В прогале между березовыми колками нас догнала Глаша. Под ней был вороной конь. Она подала мне солдатский вещмешок, набитый чем-то тяжелым, и, когда я надел его на плечи, попросила не обижаться на отца — такой уж он ретивый и чумовой — и почаще наведываться в деревню. Ее забота вызвала во мне чувство стыда и горечи. Боясь растрогаться (еще слезки выскочат из глаз), я пробормотал, что обязательно буду наведываться, и пошел по резиново-упругой степной почве.

В мешке оказался пшеничный каравай, банка топленого сливочного масла, нутряной, гроздьями, бараний жир, кус свиного сала, пампушки, вяленые караси и узелок сушеного молозива. Все это и добытых уток я поделил с Додоновыми.

Глава девятая

Если вам двадцать, даже тридцать лет, то вы не знаете или не помните, что такое  л е г к а я  к а в а л е р и я.
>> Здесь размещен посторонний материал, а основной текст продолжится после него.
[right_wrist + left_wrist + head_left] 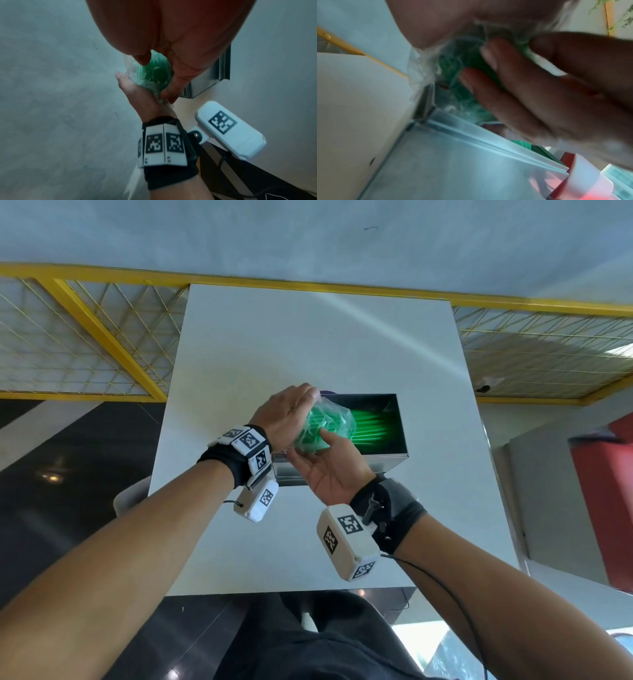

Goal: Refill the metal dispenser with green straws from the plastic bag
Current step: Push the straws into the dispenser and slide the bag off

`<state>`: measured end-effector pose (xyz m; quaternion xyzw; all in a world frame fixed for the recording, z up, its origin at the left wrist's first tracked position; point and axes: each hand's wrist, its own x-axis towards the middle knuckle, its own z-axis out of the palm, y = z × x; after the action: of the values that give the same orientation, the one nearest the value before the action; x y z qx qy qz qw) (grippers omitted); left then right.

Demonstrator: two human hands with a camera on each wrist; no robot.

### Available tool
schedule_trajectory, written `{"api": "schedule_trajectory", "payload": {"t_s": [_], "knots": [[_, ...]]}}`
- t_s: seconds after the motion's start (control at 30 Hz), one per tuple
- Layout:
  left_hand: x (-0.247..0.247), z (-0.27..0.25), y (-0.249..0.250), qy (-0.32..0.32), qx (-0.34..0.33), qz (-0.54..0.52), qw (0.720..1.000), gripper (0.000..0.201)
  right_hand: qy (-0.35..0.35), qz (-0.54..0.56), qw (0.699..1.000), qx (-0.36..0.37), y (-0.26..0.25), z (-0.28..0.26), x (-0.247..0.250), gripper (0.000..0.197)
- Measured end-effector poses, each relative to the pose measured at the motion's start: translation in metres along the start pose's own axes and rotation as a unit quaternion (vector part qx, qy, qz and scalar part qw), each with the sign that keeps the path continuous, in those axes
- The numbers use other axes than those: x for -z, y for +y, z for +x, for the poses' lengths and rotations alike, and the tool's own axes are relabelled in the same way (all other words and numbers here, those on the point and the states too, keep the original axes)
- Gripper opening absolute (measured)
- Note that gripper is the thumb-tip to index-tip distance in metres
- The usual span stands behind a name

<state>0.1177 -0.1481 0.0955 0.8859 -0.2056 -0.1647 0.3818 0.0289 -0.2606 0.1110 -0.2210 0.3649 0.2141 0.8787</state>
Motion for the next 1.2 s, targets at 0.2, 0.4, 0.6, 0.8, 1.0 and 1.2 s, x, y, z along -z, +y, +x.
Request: {"api": "schedule_trajectory", "payload": {"t_s": [0.2, 0.4, 0.6, 0.8, 1.0, 1.2], "knots": [[-0.001, 0.011, 0.004, -0.004, 0.047, 0.009, 0.999, 0.037, 0.012, -0.152, 0.988, -0.017, 0.006, -0.008, -0.003, 0.059], [0.024, -0.01, 0.0, -0.087, -0.008, -0.022, 0.996, 0.08, 0.064, -0.252, 0.961, 0.095, -0.005, -0.004, 0.002, 0.049], [0.007, -0.016, -0.012, -0.001, -0.007, 0.03, 1.0, 0.057, 0.085, -0.622, 0.764, 0.149, -0.028, -0.015, 0.0, 0.071], [0.001, -0.01, -0.017, 0.053, 0.053, -0.016, 0.997, 0.042, 0.188, -0.802, 0.468, 0.319, -0.068, -0.014, 0.031, 0.033], [0.012, -0.004, -0.018, 0.101, 0.088, -0.109, 0.985, 0.024, 0.071, -0.864, 0.436, 0.244, -0.074, 0.014, 0.035, 0.088], [0.028, -0.008, -0.017, 0.086, 0.054, -0.123, 0.987, 0.034, 0.1, -0.87, 0.418, 0.241, -0.072, 0.02, 0.031, 0.087]]}}
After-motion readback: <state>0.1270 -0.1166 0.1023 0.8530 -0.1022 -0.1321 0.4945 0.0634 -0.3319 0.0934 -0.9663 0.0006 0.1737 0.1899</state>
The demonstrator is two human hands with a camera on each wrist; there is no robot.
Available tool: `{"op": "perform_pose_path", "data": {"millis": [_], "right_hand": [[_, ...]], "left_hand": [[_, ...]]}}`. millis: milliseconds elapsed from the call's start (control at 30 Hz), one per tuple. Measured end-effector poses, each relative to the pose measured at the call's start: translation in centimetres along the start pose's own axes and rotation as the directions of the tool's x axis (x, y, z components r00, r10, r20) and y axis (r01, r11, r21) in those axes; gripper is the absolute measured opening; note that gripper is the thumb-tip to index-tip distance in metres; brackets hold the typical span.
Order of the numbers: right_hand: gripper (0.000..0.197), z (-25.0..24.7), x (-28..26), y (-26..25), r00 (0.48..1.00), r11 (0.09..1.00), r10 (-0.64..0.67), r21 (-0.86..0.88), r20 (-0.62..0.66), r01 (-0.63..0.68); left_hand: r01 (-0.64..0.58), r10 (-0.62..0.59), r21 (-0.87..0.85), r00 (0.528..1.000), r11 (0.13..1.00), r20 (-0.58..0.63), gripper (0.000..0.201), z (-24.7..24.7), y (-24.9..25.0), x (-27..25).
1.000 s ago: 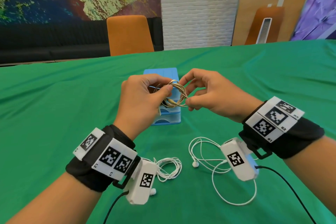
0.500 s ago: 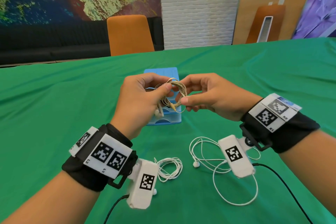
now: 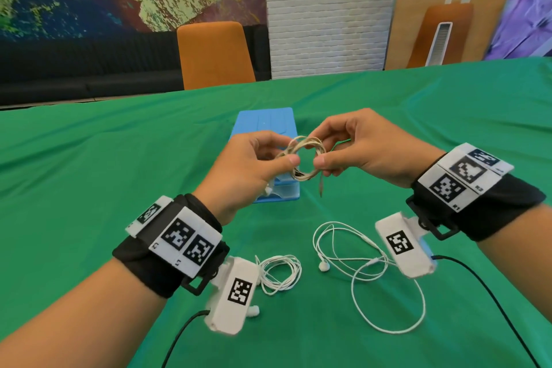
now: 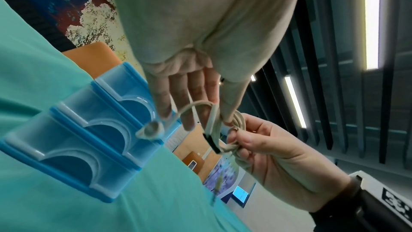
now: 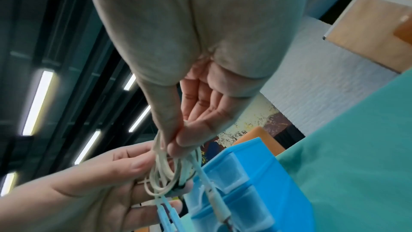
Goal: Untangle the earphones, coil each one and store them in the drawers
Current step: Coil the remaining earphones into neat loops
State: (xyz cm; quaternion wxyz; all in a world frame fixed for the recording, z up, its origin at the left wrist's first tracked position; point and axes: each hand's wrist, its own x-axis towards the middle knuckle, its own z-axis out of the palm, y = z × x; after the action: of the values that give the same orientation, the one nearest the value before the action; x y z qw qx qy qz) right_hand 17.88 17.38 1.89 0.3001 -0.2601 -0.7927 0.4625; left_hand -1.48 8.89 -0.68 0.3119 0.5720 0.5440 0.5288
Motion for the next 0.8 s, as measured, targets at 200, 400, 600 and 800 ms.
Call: {"op": "perform_pose_path", "data": {"millis": [200, 400, 600, 800], "right_hand": [[0.026, -0.7, -0.1, 1.7, 0.998, 0.992, 0.057, -0.114, 0.016, -0.054], [0.028, -1.0, 0.1, 2.8, 0.996, 0.990, 0.072, -0.123, 0.049, -0.065], [0.033, -0.9, 1.1, 3.9, 0.983, 0.985, 0.169, 0.035, 0.065, -0.171], [0.026, -0.6, 2.5, 7.2, 0.898, 0.865, 0.436, 0.246, 0.060, -0.437]], "left_hand": [[0.011, -0.052, 0.291, 0.990, 0.957, 0.134, 0.013, 0.7, -1.4, 1.2], [-0.035, -0.039, 0.466, 0.988, 0.884, 0.149, 0.010, 1.2, -1.5, 1.8], [0.195, -0.239, 0.257, 0.959, 0.946, 0.152, 0.014, 1.5, -1.9, 2.1], [0.335, -0.402, 0.281, 0.887, 0.899, 0.227, 0.034, 2.2, -3.6, 2.7]]}}
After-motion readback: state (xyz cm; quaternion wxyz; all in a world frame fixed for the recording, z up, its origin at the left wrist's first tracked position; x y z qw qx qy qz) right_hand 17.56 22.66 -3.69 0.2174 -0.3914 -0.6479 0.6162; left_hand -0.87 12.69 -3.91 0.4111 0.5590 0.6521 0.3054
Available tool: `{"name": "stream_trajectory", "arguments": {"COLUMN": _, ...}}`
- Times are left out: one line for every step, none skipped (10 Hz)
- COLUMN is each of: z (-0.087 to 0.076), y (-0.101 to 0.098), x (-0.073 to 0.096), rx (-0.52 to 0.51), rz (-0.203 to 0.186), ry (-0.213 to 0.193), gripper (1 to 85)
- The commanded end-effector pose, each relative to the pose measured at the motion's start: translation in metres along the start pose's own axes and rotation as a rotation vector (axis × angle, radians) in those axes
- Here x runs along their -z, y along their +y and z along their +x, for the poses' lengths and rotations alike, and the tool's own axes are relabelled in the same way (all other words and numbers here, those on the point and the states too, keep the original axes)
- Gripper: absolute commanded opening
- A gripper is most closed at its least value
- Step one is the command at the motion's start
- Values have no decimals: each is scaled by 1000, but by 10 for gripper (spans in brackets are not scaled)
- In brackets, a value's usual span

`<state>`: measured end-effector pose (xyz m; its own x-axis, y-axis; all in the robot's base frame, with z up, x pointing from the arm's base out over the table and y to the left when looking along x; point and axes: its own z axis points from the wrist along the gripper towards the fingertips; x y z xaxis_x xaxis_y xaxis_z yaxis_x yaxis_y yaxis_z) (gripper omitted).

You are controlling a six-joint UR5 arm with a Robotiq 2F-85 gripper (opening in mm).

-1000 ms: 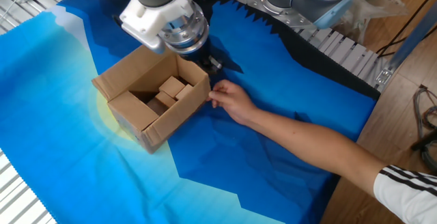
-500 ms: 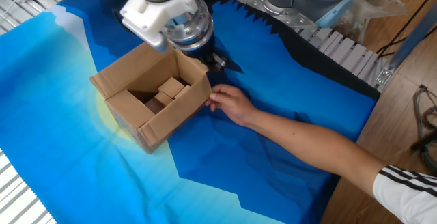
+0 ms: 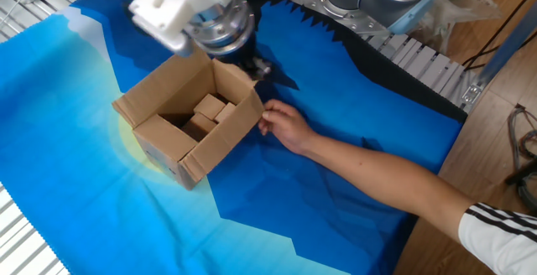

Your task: Open a box

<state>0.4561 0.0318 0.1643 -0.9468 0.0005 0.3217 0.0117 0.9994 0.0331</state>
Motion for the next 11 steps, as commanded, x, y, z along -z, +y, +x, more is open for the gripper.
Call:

Нет, я имею в виду не комиссии военного времени, состоявшие в основном из комсомольцев, которые совершали ночные рейды по заводу, проверяя, не спит ли кто во время смены, не выпиливает ли из дюралюминия расческу для продажи на толкучем рынке, не «кантуется» ли в курилке, не засиделся ли в раздатке, где теплынь и вкусно пахнет из бачков щами, вермишелью и чечевицей.

Называли «легкой кавалерией» еще и подростков, обутых в ботинки на деревянной подошве. Мне тоже пришлось носить «колодки». Я раньше срока разбил ботинки, которые получил в ремесленном училище, и мастер выписал мне «колодки». Но в тот день я был в красных, толстокожих американских ботинках. Они были велики для моих ног и быстро задрали яблочно-круглые носы. Наверно, ботинки предназначались каким-то медлительным людям, которым не нужно вставать по гудку и мчаться в цех, боясь опоздать и на минуту. Подъемы у ботинок низкие, шнуровка длинная, на вершок выше щиколоток.